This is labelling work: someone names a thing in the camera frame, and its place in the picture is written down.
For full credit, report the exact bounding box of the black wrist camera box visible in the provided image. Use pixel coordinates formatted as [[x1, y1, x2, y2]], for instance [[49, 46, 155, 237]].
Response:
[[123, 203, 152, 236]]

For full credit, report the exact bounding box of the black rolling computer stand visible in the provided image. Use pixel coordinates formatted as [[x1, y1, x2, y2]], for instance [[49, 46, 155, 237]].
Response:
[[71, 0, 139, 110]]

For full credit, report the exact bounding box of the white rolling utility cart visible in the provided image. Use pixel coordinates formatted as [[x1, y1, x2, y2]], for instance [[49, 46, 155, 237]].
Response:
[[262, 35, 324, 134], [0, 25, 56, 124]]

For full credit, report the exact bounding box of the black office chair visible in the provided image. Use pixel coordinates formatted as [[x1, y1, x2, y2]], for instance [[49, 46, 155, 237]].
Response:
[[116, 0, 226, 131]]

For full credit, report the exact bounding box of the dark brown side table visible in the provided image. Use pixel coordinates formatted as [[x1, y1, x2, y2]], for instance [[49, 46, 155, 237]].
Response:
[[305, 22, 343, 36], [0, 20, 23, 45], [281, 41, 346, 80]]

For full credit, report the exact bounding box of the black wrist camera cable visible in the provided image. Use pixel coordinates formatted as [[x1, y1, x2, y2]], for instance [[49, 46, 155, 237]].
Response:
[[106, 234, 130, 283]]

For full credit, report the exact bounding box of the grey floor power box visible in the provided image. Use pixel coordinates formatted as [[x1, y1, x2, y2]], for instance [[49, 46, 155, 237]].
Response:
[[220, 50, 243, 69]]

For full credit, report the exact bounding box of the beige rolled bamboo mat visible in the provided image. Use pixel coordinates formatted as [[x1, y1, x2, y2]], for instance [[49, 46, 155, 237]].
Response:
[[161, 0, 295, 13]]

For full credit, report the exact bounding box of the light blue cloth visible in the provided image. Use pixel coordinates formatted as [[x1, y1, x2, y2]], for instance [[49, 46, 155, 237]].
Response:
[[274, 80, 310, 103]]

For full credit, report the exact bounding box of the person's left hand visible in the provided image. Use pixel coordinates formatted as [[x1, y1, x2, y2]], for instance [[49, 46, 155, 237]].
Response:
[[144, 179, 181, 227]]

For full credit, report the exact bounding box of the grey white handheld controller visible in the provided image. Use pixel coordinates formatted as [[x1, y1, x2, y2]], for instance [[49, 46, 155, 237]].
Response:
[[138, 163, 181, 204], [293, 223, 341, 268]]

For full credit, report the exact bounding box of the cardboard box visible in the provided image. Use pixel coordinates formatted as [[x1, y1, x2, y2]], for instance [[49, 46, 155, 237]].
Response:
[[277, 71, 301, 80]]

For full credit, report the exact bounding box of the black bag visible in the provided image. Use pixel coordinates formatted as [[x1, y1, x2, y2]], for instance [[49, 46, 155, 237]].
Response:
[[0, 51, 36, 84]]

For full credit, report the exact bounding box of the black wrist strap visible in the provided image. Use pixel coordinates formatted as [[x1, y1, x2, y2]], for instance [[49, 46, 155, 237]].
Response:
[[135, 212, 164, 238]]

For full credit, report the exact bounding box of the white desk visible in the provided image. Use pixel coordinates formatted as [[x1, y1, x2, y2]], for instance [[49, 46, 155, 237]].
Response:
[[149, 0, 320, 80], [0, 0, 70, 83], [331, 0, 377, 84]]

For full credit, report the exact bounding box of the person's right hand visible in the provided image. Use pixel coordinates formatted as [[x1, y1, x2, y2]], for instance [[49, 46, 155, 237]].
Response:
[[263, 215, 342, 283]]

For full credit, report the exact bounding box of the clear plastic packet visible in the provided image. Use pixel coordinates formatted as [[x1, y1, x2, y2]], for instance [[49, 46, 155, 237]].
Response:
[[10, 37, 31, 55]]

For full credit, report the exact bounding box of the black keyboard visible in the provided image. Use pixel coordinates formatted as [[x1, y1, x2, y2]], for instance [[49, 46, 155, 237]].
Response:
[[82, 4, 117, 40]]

* [WHAT IS NEEDED]:
Once more, write out all of the entries above exactly.

* [WRITTEN ANSWER]:
This is labelling work: someone names a thing in the camera frame, and its place in the picture is written down.
For full credit, report the exact bounding box of the black wrist camera box visible in the provided image. Use pixel coordinates formatted as [[x1, y1, x2, y2]], for instance [[49, 46, 155, 237]].
Response:
[[123, 203, 152, 236]]

For full credit, report the exact bounding box of the black rolling computer stand visible in the provided image. Use pixel coordinates formatted as [[x1, y1, x2, y2]], for instance [[49, 46, 155, 237]].
Response:
[[71, 0, 139, 110]]

For full credit, report the exact bounding box of the white rolling utility cart visible in the provided image. Use pixel coordinates formatted as [[x1, y1, x2, y2]], for instance [[49, 46, 155, 237]].
Response:
[[262, 35, 324, 134], [0, 25, 56, 124]]

For full credit, report the exact bounding box of the black office chair visible in the provided image. Use pixel coordinates formatted as [[x1, y1, x2, y2]], for instance [[49, 46, 155, 237]].
Response:
[[116, 0, 226, 131]]

For full credit, report the exact bounding box of the dark brown side table visible in the provided image. Use pixel coordinates formatted as [[x1, y1, x2, y2]], for instance [[49, 46, 155, 237]].
Response:
[[305, 22, 343, 36], [0, 20, 23, 45], [281, 41, 346, 80]]

For full credit, report the exact bounding box of the black wrist camera cable visible in the provided image. Use pixel coordinates formatted as [[x1, y1, x2, y2]], for instance [[49, 46, 155, 237]].
Response:
[[106, 234, 130, 283]]

For full credit, report the exact bounding box of the grey floor power box visible in the provided image. Use pixel coordinates formatted as [[x1, y1, x2, y2]], for instance [[49, 46, 155, 237]].
Response:
[[220, 50, 243, 69]]

For full credit, report the exact bounding box of the beige rolled bamboo mat visible in the provided image. Use pixel coordinates formatted as [[x1, y1, x2, y2]], for instance [[49, 46, 155, 237]].
Response:
[[161, 0, 295, 13]]

For full credit, report the exact bounding box of the light blue cloth visible in the provided image. Use pixel coordinates formatted as [[x1, y1, x2, y2]], for instance [[49, 46, 155, 237]].
Response:
[[274, 80, 310, 103]]

For full credit, report the exact bounding box of the person's left hand visible in the provided image. Use pixel coordinates formatted as [[x1, y1, x2, y2]], for instance [[49, 46, 155, 237]].
Response:
[[144, 179, 181, 227]]

For full credit, report the exact bounding box of the grey white handheld controller visible in the provided image. Use pixel coordinates formatted as [[x1, y1, x2, y2]], for instance [[49, 46, 155, 237]].
Response:
[[138, 163, 181, 204], [293, 223, 341, 268]]

For full credit, report the exact bounding box of the cardboard box visible in the provided image. Use pixel coordinates formatted as [[x1, y1, x2, y2]], for instance [[49, 46, 155, 237]].
Response:
[[277, 71, 301, 80]]

For full credit, report the exact bounding box of the black bag visible in the provided image. Use pixel coordinates formatted as [[x1, y1, x2, y2]], for instance [[49, 46, 155, 237]].
Response:
[[0, 51, 36, 84]]

For full credit, report the exact bounding box of the black wrist strap visible in the provided image. Use pixel coordinates formatted as [[x1, y1, x2, y2]], for instance [[49, 46, 155, 237]].
Response:
[[135, 212, 164, 238]]

For full credit, report the exact bounding box of the white desk visible in the provided image. Use pixel coordinates formatted as [[x1, y1, x2, y2]], for instance [[49, 46, 155, 237]].
Response:
[[149, 0, 320, 80], [0, 0, 70, 83], [331, 0, 377, 84]]

For full credit, report the exact bounding box of the person's right hand visible in the provided image. Use pixel coordinates formatted as [[x1, y1, x2, y2]], for instance [[49, 46, 155, 237]].
Response:
[[263, 215, 342, 283]]

For full credit, report the exact bounding box of the clear plastic packet visible in the provided image. Use pixel coordinates formatted as [[x1, y1, x2, y2]], for instance [[49, 46, 155, 237]].
Response:
[[10, 37, 31, 55]]

For full credit, report the exact bounding box of the black keyboard visible in the provided image. Use pixel coordinates formatted as [[x1, y1, x2, y2]], for instance [[49, 46, 155, 237]].
Response:
[[82, 4, 117, 40]]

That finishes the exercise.